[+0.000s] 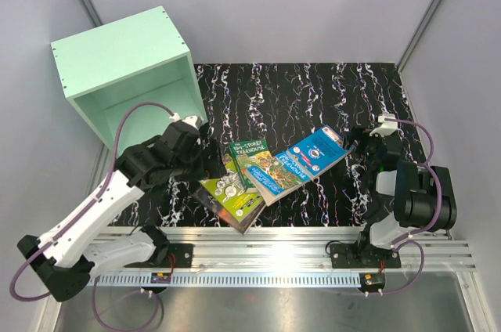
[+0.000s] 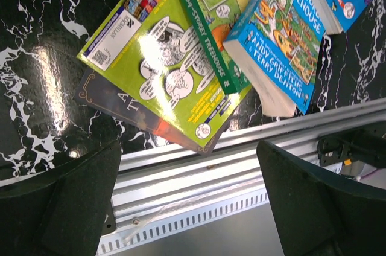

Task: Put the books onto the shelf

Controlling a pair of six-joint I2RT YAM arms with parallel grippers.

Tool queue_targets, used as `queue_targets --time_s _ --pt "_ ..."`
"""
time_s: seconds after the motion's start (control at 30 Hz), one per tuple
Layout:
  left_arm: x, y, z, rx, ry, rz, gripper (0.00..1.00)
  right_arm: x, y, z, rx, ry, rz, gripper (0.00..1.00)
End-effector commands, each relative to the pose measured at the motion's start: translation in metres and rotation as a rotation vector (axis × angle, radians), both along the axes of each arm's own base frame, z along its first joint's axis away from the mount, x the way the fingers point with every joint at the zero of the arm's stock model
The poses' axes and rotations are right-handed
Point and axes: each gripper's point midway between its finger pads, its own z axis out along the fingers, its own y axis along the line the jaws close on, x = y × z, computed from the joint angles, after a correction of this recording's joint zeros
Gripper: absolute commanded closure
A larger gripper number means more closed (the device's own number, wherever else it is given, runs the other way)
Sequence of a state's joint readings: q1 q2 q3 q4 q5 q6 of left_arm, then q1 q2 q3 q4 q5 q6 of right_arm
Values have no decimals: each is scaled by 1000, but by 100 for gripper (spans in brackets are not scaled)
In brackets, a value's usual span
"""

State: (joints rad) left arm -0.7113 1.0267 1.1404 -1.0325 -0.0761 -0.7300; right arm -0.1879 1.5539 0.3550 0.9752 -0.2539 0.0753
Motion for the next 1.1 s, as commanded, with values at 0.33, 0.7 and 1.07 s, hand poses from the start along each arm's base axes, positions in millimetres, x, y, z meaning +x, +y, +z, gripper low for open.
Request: queue_targets --time_s 0.33,0.7,1.07 --pt "-56 30 -8 -64 48 -1 1 15 -2 25 -47 -81 -29 0" --pt "-31 21 -9 -1 13 -17 1 -35 17 247 185 -259 -118 0" --pt "-12 -8 -3 -41 -10 -94 1 -118 73 155 895 463 -306 0"
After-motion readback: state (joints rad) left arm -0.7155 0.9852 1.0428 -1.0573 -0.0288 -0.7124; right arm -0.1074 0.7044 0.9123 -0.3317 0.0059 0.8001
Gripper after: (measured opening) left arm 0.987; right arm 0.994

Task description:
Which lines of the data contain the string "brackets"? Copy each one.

Solved exercise:
Values have no decimals: each is scaled by 1000, but by 100 for gripper (spans in brackets are not scaled)
In brackets, a value's usual span

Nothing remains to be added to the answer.